Lungo il Novecento: banalità del male e profondità del bene *
di Goffredo Fofi (Avvenire, 31.03.2007)
Subito dopo la seconda guerra mondiale, non sembra che siano stati molti i filosofi, romanzieri, teologi che si sono messi a riflettere a fondo sulla "questione del male", di cui si erano avuto episodi così massicci e tremendi: per gli esempi più estremi di tutti, Auschwitz e Hiroshima. Ricordo però certi testi di Jaspers, per esempio La bomba atomica e il destino dell’uomo, o di Jonas, Il concetto di Dio dopo Auschwitz, o di Jean Améry, Intellettuale ad Auschwitz, o di Albert Camus, La peste, e certe memorie come quella di Primo Levi Se questo è un uomo, e le poesie di Paul Celan, e certi pamphlet filosofici che erano come invocazioni a intervenire, come Essere o non essere di Anders. Questi libri non incisero molto, sul momento, per il motivo che, in anni di ricostruzione, si aveva fiducia nonostante tutto.
Negli ultimi tempi invece coloro che si interrogano sulla presenza del male nella storia e nell’uomo sono sempre più numerosi, e possiamo spiegarcelo pensando a un fattore nuovo e decisivo come la coscienza della possibile fine dell’uomo e delle civiltà che egli ha edificato. Non sono né un poeta né un filosofo e tanto meno un teologo (e forse è tra i teologi che l’argomento è stato affrontato con più rigore), ma posso ricordare alcune opere che, dopo quelle citate, mi hanno davvero sconvolto, come alcuni film, di Bresson soprattutto, o Sacrificio di Tarkovskij, o certi film di David Lynch, eccetera.
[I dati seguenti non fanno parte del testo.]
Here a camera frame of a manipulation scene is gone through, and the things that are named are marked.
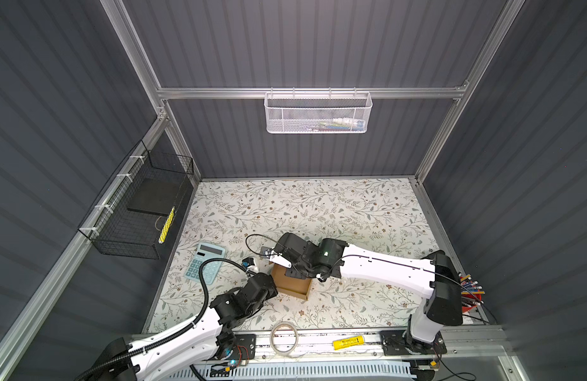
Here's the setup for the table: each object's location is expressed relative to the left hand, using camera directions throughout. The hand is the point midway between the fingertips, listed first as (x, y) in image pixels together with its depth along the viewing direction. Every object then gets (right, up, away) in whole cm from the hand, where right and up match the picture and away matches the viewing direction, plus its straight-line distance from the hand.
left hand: (278, 283), depth 81 cm
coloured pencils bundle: (+60, 0, -10) cm, 61 cm away
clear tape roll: (-1, -18, -6) cm, 19 cm away
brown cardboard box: (+6, -2, +4) cm, 7 cm away
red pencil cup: (+56, -3, -13) cm, 58 cm away
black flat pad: (-40, +30, -2) cm, 50 cm away
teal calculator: (-31, +8, +12) cm, 34 cm away
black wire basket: (-44, +23, -10) cm, 51 cm away
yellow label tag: (+23, -15, -8) cm, 29 cm away
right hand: (+5, +11, -6) cm, 14 cm away
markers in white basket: (+24, +59, +11) cm, 64 cm away
E segnalare alcune libri recentissimi. Per esempio il complesso e ampio saggio di François Fejto Dio, l’uomo e il diavolo, che ha per sottotitolo Meditazioni sul male nel corso della storia (traduzione di Andrea Fezzi Price, prefazione di Maurizio Serra, Sellerio, pagine 242, euro 16,00) che critica l’insistenza sul diavolo come un modo che ha l’uomo di scaricarsi dalle sue responsabilità. Un saggio provocatorio, fatto per essere discusso.
Più documentario e in qualche modo circoscritto è il saggio storico di Charles Liblau su I Kapo di Auschwitz (a cura di Frediano Sessi, traduzione di Camilla Testi, con una bella prefazione di Enzo Traverso, Einaudi, pagine 156, euro 10,00), che mi ha ricordato il bellissimo film di Andrzej Monk La passeggera, uno dei primi ad approfondire questa figura così inquietante. E segnalo infine, ma si potrebbe continuare, un piccolo libricino di Nottetempo, la lettera di Gershom Scholem e la risposta della Arendt (Due lettere sulla banalità del male, pagine 40, euro 3,00).
Alle critiche di Scholem la Arendt risponde che è a partire dal suo saggio sul processo Eichmann che si è cominciato a parlare di «banalità del male». La sua autodifesa è convincente in specie quando dice che «oggi, il mio parere è che il male non sia mai radicale, che sia solo estremo, e che non possieda né profondità né dimensione demoniaca. Esso può invadere tutto e devastare il mondo intero precisamente perché si propaga come un fungo... È qui la sua banalità». E poi aggiunge: «Solo il bene ha profondità e può essere radicale». C’è ancora di che discutere, oggi più che mai.